**Dataset items**.
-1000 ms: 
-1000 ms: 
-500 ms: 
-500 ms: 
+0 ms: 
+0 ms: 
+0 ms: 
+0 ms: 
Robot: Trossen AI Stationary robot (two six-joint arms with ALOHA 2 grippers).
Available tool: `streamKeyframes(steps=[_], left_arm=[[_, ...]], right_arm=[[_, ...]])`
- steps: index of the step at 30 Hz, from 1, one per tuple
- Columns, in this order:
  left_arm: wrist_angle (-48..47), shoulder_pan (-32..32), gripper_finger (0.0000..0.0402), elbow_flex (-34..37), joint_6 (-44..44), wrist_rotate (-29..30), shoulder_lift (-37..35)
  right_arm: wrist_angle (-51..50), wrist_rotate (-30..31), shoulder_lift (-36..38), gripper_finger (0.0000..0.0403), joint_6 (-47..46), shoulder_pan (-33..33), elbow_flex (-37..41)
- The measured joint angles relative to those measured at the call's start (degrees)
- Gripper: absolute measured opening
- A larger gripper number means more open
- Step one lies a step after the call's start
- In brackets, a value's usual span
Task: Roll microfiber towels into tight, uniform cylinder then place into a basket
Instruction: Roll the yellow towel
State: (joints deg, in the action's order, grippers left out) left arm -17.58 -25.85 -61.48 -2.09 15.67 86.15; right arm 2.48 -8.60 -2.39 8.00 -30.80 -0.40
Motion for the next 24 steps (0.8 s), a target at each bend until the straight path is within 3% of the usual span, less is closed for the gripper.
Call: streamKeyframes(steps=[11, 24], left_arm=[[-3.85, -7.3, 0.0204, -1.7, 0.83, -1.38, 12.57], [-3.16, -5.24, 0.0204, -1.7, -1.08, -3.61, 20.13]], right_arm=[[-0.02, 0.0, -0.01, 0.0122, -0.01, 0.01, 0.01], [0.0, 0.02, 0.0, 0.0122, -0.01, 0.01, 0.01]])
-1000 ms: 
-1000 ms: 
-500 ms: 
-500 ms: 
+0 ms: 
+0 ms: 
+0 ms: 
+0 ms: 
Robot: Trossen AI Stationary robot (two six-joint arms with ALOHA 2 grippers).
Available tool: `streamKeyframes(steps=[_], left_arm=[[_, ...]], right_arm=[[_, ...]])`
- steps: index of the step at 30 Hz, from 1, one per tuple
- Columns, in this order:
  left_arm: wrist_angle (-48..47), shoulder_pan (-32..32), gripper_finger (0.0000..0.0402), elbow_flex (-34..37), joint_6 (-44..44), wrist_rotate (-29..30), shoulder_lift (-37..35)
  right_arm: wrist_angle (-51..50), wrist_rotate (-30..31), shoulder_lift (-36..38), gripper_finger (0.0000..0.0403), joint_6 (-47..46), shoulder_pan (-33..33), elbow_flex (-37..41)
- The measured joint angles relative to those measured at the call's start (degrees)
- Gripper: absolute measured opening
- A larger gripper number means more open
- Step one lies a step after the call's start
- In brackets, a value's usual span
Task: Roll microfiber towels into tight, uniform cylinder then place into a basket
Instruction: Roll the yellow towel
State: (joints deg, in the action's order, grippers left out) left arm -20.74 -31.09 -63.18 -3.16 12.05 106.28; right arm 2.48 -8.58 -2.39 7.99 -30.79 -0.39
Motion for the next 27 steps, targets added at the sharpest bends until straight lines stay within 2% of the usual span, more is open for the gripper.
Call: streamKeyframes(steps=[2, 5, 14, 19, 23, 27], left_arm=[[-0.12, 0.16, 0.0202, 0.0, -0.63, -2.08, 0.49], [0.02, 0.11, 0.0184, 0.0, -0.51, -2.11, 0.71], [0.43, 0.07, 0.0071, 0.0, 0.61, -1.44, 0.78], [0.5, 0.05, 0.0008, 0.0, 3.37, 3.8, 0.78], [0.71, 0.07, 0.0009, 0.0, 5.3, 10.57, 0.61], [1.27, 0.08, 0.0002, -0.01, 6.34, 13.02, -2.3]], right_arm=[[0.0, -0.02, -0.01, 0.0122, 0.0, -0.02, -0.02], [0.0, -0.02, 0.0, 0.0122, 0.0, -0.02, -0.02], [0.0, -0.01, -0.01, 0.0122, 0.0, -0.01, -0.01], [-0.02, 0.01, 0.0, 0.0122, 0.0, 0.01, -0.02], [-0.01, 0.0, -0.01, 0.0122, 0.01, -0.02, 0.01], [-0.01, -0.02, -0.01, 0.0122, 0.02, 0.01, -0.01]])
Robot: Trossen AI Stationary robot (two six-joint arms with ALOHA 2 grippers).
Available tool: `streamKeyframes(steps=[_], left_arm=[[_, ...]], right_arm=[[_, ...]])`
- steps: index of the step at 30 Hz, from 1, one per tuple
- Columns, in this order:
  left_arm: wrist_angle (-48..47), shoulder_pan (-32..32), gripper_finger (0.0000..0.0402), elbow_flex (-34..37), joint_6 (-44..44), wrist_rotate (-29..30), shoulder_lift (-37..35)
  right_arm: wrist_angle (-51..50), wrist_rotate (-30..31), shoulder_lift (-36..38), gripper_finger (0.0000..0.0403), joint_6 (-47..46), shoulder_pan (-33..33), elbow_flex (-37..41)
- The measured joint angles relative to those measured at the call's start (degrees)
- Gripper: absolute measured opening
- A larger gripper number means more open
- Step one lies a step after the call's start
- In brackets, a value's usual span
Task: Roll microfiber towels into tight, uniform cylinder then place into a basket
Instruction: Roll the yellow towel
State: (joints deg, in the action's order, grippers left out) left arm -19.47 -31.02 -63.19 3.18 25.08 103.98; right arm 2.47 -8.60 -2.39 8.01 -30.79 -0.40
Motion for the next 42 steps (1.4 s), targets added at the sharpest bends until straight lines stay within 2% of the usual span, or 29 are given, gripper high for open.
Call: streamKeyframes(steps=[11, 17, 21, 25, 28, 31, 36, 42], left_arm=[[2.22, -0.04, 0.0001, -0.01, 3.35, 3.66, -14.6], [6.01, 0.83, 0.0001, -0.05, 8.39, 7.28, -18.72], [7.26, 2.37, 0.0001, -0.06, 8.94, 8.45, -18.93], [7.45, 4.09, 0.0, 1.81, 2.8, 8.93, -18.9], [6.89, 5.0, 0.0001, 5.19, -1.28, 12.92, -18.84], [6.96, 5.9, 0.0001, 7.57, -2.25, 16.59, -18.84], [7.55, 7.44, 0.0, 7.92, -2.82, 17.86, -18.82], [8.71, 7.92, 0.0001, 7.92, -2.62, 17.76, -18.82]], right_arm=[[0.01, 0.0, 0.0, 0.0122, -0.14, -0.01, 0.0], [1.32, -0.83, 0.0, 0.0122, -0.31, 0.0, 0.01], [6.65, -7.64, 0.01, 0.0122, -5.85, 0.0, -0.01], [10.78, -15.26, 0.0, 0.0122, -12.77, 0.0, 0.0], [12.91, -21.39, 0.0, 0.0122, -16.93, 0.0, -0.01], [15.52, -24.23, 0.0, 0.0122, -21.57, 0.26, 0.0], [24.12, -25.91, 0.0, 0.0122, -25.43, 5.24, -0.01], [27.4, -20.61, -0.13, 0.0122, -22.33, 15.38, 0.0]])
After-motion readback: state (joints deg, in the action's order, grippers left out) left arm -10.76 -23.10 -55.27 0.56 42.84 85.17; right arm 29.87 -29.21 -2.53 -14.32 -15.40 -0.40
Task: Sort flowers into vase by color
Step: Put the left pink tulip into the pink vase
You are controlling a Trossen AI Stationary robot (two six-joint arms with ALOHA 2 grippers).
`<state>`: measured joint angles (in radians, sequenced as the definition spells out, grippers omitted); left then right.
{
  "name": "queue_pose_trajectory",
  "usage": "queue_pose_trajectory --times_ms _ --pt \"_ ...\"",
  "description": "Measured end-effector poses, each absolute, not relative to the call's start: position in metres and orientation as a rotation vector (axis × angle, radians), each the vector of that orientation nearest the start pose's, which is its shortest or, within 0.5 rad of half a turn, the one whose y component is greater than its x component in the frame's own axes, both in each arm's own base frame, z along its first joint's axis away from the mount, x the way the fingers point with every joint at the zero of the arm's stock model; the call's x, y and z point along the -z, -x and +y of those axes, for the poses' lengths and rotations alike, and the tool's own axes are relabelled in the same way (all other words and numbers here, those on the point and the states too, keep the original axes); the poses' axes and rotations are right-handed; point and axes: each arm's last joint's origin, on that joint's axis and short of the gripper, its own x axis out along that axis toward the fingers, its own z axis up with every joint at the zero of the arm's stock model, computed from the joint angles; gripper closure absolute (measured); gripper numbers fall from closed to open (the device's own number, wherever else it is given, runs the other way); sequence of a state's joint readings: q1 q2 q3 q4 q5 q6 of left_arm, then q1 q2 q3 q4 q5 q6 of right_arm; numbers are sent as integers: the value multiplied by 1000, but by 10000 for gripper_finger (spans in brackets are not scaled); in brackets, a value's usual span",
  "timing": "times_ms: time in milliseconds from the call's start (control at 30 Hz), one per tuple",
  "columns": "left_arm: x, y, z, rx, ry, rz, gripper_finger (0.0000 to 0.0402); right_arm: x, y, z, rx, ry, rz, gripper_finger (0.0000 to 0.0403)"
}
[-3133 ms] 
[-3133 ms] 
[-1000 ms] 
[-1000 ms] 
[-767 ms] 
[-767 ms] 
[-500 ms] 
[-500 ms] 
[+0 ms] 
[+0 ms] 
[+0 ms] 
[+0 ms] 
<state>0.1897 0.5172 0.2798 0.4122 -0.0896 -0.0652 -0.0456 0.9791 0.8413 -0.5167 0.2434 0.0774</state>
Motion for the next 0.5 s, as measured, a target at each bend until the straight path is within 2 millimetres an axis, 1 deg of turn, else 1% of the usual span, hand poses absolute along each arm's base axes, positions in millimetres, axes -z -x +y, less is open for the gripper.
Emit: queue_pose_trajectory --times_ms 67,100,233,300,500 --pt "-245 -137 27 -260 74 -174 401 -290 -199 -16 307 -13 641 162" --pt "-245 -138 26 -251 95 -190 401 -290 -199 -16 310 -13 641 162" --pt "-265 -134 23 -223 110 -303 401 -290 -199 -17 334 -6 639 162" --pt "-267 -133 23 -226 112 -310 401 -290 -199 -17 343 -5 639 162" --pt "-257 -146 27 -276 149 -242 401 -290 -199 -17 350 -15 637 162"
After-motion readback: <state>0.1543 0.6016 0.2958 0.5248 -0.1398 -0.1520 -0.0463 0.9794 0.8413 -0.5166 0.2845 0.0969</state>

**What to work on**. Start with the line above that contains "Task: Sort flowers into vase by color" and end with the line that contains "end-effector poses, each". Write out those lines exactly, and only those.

**Problem solution**.
Task: Sort flowers into vase by color
Step: Put the left pink tulip into the pink vase
You are controlling a Trossen AI Stationary robot (two six-joint arms with ALOHA 2 grippers).
`<state>`: measured joint angles (in radians, sequenced as the definition spells out, grippers omitted); left then right.
{
  "name": "queue_pose_trajectory",
  "usage": "queue_pose_trajectory --times_ms _ --pt \"_ ...\"",
  "description": "Measured end-effector poses, each absolute, not relative to the call's start: position in metres and orientation as a rotation vector (axis × angle, radians), each the vector of that orientation nearest the start pose's, which is its shortest or, within 0.5 rad of half a turn, the one whose y component is greater than its x component in the frame's own axes, both in each arm's own base frame, z along its first joint's axis away from the mount, x the way the fingers point with every joint at the zero of the arm's stock model; the call's x, y and z point along the -z, -x and +y of those axes, for the poses' lengths and rotations alike, and the tool's own axes are relabelled in the same way (all other words and numbers here, those on the point and the states too, keep the original axes); the poses' axes and rotations are right-handed; point and axes: each arm's last joint's origin, on that joint's axis and short of the gripper, its own x axis out along that axis toward the fingers, its own z axis up with every joint at the zero of the arm's stock model, computed from the joint angles; gripper closure absolute (measured); gripper numbers fall from closed to open (the device's own number, wherever else it is given, runs the other way); sequence of a state's joint readings: q1 q2 q3 q4 q5 q6 of left_arm, then q1 q2 q3 q4 q5 q6 of right_arm; numbers are sent as integers: the value multiplied by 1000, but by 10000 for gripper_finger (spans in brackets are not scaled); in brackets, a value's usual span",

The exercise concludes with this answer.